Stirling Council wants to build the road to divert traffic away from roads around the city.
The new route will run between the St Ninians Road junction with Snowdon Place and the Linden Avenue roundabout near Waitrose and create an inner city ring road aimed at reducing unnecessary traffic in the city centre.
A growing number of residents in Kings Park are
already saying the route will cause thousands more cars to go through their Conservation Area every day - and increase pollution there a stance backed by Stirling MP Stephen Kerr.
But 17th century plague may not have been on even their radar. Council archaeologist Dr Murray Cook told council planners that, while there are not enough archaeological grounds for him to oppose the application, measures to safeguard any potential artefacts should be taken before any work starts. In a submission to the council he said:“The proposed development area lies in the immediate environs of a number of known and potential archaeological sites.

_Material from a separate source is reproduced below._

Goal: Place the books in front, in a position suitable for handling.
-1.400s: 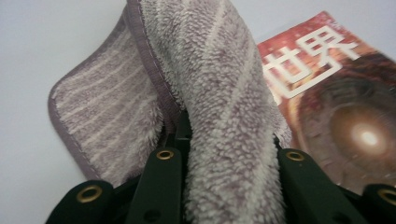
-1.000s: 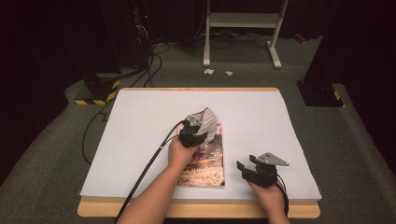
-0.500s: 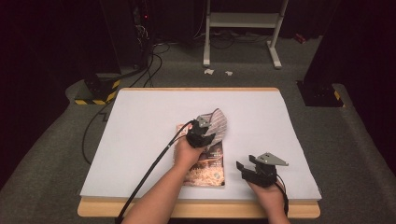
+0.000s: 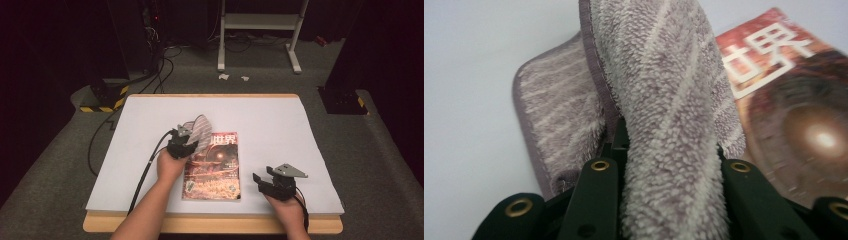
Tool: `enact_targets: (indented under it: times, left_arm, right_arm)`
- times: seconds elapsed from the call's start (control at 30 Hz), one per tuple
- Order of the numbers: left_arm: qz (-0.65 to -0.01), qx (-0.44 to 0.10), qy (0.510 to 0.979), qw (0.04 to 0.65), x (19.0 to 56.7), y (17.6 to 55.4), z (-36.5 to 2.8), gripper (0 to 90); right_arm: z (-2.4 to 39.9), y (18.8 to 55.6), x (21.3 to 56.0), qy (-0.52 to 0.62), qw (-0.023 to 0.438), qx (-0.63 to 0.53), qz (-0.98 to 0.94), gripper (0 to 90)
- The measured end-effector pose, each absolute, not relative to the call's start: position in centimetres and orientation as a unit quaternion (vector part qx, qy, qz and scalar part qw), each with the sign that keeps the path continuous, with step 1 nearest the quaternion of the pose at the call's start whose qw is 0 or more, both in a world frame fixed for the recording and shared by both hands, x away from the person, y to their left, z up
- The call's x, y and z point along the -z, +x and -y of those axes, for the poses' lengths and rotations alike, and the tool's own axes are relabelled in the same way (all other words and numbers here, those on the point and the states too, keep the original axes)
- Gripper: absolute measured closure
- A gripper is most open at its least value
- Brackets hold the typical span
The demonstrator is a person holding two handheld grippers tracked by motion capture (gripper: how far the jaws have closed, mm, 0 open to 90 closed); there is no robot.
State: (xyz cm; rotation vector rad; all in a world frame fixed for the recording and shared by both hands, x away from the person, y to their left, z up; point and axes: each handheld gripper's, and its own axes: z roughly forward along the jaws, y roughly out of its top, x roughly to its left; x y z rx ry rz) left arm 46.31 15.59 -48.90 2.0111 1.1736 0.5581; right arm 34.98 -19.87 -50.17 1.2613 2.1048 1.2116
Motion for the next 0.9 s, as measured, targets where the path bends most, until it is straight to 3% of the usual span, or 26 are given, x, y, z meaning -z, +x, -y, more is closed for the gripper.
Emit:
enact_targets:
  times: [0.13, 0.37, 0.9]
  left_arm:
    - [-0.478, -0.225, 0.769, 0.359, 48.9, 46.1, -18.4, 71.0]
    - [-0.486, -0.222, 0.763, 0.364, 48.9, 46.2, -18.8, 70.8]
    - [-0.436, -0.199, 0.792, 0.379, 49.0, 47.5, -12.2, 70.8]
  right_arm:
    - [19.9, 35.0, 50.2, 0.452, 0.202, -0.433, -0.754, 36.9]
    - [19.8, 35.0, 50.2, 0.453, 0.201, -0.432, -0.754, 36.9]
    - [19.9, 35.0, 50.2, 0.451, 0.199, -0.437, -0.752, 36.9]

“The road lies next to a prehistoric cemetery and associated structures located immediately to the south of Old Viewforth and, while its precise scale is unknown, it could stretch into the proposed development area. The site also lies on the immediate outskirts of the medieval burgh on a former raised beach, the base of which is associated with deposits of peat.
“This broad location was used in the 17th century to dispose of the dead from a series of early 17th century plagues which killed hundreds if not thousands of people.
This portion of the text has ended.